Extract all of the data and reproduce it precisely.

══════════

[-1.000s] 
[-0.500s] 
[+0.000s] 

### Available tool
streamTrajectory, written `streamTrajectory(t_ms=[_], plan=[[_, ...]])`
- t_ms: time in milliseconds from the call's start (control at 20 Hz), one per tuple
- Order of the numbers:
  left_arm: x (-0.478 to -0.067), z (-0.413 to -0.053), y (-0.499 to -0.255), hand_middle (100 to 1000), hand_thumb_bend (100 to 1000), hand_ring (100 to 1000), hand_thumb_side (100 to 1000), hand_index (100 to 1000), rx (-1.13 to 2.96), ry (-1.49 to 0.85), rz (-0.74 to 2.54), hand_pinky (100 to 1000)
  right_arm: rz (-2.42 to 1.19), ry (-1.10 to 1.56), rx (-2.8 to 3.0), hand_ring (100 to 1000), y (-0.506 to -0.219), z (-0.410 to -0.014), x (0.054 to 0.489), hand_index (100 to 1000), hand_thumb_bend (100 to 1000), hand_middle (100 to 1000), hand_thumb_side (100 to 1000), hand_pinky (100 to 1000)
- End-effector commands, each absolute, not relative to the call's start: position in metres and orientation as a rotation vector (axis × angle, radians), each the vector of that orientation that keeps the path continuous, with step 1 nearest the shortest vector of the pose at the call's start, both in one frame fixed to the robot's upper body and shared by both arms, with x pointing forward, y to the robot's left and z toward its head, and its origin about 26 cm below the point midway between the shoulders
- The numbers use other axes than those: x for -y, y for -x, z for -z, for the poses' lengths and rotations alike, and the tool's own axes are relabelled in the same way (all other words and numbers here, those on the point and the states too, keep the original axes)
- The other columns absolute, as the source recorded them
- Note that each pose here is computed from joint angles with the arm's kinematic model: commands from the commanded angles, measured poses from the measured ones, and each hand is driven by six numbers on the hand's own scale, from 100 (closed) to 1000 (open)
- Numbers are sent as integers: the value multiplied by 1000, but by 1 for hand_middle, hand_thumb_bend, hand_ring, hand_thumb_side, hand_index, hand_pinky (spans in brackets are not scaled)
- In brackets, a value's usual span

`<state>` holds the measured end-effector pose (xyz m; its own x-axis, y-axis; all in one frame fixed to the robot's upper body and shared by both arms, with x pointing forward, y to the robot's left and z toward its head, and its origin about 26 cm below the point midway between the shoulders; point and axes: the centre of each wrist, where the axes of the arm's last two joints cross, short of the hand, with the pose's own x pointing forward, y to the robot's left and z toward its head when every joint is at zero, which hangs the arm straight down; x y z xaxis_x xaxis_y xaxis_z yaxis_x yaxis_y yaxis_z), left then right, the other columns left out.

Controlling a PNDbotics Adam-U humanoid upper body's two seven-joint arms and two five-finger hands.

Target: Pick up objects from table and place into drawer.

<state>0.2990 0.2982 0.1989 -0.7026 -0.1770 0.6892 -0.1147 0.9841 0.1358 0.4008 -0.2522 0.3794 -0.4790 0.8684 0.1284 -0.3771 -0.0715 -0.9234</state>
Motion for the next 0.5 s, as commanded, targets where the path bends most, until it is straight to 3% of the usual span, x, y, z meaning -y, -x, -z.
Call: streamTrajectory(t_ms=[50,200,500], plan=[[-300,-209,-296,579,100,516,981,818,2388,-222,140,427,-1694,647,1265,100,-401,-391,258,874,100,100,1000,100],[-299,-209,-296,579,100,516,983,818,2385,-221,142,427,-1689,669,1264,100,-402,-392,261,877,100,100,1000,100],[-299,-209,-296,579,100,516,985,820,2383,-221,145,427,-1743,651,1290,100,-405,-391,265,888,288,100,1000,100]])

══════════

Output —
[-1.000s] 
[-0.500s] 
[+0.000s] 

### Available tool
streamTrajectory, written `streamTrajectory(t_ms=[_], plan=[[_, ...]])`
- t_ms: time in milliseconds from the call's start (control at 20 Hz), one per tuple
- Order of the numbers:
  left_arm: x (-0.478 to -0.067), z (-0.413 to -0.053), y (-0.499 to -0.255), hand_middle (100 to 1000), hand_thumb_bend (100 to 1000), hand_ring (100 to 1000), hand_thumb_side (100 to 1000), hand_index (100 to 1000), rx (-1.13 to 2.96), ry (-1.49 to 0.85), rz (-0.74 to 2.54), hand_pinky (100 to 1000)
  right_arm: rz (-2.42 to 1.19), ry (-1.10 to 1.56), rx (-2.8 to 3.0), hand_ring (100 to 1000), y (-0.506 to -0.219), z (-0.410 to -0.014), x (0.054 to 0.489), hand_index (100 to 1000), hand_thumb_bend (100 to 1000), hand_middle (100 to 1000), hand_thumb_side (100 to 1000), hand_pinky (100 to 1000)
- End-effector commands, each absolute, not relative to the call's start: position in metres and orientation as a rotation vector (axis × angle, radians), each the vector of that orientation that keeps the path continuous, with step 1 nearest the shortest vector of the pose at the call's start, both in one frame fixed to the robot's upper body and shared by both arms, with x pointing forward, y to the robot's left and z toward its head, and its origin about 26 cm below the point midway between the shoulders
- The numbers use other axes than those: x for -y, y for -x, z for -z, for the poses' lengths and rotations alike, and the tool's own axes are relabelled in the same way (all other words and numbers here, those on the point and the states too, keep the original axes)
- The other columns absolute, as the source recorded them
- Note that each pose here is computed from joint angles with the arm's kinematic model: commands from the commanded angles, measured poses from the measured ones, and each hand is driven by six numbers on the hand's own scale, from 100 (closed) to 1000 (open)
- Numbers are sent as integers: the value multiplied by 1000, but by 1 for hand_middle, hand_thumb_bend, hand_ring, hand_thumb_side, hand_index, hand_pinky (spans in brackets are not scaled)
- In brackets, a value's usual span

`<state>` holds the measured end-effector pose (xyz m; its own x-axis, y-axis; all in one frame fixed to the robot's upper body and shared by both arms, with x pointing forward, y to the robot's left and z toward its head, and its origin about 26 cm below the point midway between the shoulders; point and axes: the centre of each wrist, where the axes of the arm's last two joints cross, short of the hand, with the pose's own x pointing forward, y to the robot's left and z toward its head when every joint is at zero, which hangs the arm straight down; x y z xaxis_x xaxis_y xaxis_z yaxis_x yaxis_y yaxis_z), left then right, the other columns left out.

Controlling a PNDbotics Adam-U humanoid upper body's two seven-joint arms and two five-finger hands.

Target: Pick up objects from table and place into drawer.

<state>0.2990 0.2982 0.1989 -0.7026 -0.1770 0.6892 -0.1147 0.9841 0.1358 0.4008 -0.2522 0.3794 -0.4790 0.8684 0.1284 -0.3771 -0.0715 -0.9234</state>
Motion for the next 0.5 s, as commanded, targets where the path bends most, until it is straight to 3% of the usual span, x, y, z meaning -y, -x, -z.
Call: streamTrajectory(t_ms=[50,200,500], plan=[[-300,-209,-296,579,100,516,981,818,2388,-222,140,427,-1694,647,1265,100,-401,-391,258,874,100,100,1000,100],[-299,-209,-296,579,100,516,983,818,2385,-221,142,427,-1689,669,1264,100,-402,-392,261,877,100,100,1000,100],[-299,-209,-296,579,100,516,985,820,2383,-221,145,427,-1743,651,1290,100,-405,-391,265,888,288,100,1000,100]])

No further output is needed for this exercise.